Sunday, February 19, 2012

Being an Invisible Patient

On Tuesday I had an appointment with an eye doctor.  It was a follow-up appointment from a routine eye exam in December that found some blood in my eye.  The appointment was almost five hours long and ended with laser surgery and me leaving wear an eye patch.

Too bad it was not Talk Like a Pirate Day.

At one point in the exam, a technician put a yellow dye IV in my arm and took digital photos of my yellowed eyeball.  She had another technician with her.  The second tech was in training.  The two of them were looking at the array of eyeball photos on a large monitor.  In one of them they found the problem and were delighted.  They pointed at the problem and said how interesting it was and the direction of blood vessels and other fascinating details.

I was sitting five feet away.  By the way, I rode 20 miles before the appointment and was wearing spandex bike clothes.

Then they started discussing what would cause the problem they saw.  In their diagnosis protocol, the usual cause for the symptoms they saw was high blood pressure or diabetes.

One said, "He must be out of shape.  Look at that.  Probably high blood pressure."

My rest pulse is 58.  My blood pressure is 120 over 70.  I do not have diabetes.  But they were excited by the images on the screen.  So I had to have high blood pressure and/or diabetes, even if I didn't.

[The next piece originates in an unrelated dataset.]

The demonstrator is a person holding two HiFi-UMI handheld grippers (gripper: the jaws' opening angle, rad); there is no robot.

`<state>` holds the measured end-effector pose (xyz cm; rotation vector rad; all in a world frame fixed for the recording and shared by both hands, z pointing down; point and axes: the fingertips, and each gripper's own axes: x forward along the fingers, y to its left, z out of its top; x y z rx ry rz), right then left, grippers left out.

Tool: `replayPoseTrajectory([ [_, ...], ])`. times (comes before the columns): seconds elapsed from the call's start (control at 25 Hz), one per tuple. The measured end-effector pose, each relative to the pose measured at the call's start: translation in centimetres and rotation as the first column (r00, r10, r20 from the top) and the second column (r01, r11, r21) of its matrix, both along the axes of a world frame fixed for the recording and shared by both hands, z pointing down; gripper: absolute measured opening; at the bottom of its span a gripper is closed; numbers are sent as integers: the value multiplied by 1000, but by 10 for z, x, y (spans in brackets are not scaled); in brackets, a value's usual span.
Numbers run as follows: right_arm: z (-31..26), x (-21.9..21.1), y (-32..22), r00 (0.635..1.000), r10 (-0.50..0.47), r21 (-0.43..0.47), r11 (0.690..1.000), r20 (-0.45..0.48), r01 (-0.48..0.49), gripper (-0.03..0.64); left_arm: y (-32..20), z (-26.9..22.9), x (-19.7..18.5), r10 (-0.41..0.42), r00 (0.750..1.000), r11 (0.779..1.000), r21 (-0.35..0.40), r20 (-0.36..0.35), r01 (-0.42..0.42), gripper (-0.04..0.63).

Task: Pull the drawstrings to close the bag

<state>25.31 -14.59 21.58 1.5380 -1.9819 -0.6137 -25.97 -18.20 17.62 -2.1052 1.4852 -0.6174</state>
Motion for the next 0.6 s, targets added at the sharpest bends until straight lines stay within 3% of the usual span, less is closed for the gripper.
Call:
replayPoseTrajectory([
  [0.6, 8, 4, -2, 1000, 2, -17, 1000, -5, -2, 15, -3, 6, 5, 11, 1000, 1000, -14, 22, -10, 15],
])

At this point I interrupted and said I didn't have high blood pressure or diabetes and that I am not in bad shape for my age.  Maybe something else could cause my problem?

Then they asked if I felt I had low energy lately or was feeling lethargic.  So I told them I ran five miles and did 75 pushups with my sons the previous evening.  I went to the gym for 45 minutes that morning and rode 20 miles to the appointment.

They decided I was not lethargic.

Later the doctor came in, said they were going to correct the problem in the left eye that day and the right eye two months later.  Sometimes they never find a cause.  He ordered blood tests to rule out infections.

I understand that people with complex jobs have to rely on protocols to interpret the vast amounts of data they deal with.  But it still is a strange experience to be discussed like a piece of meat.  Or an eyeball!




Monday, February 13, 2012

"Chill out will ya"

Ok.  Last post I was talking about my very noble friend who faced a choice between family and his comrades.  And I talked about choosing between two good things.  That was on the train going to work.  Now I am on the train home in the quiet car.  I sat next to a guy who seemed pissed off to share the seat.  Ten minutes after we leave the station, he takes a call.  I let him know we are in the quiet car.  His response is to say "Chill out will ya" and stomp away out of the car.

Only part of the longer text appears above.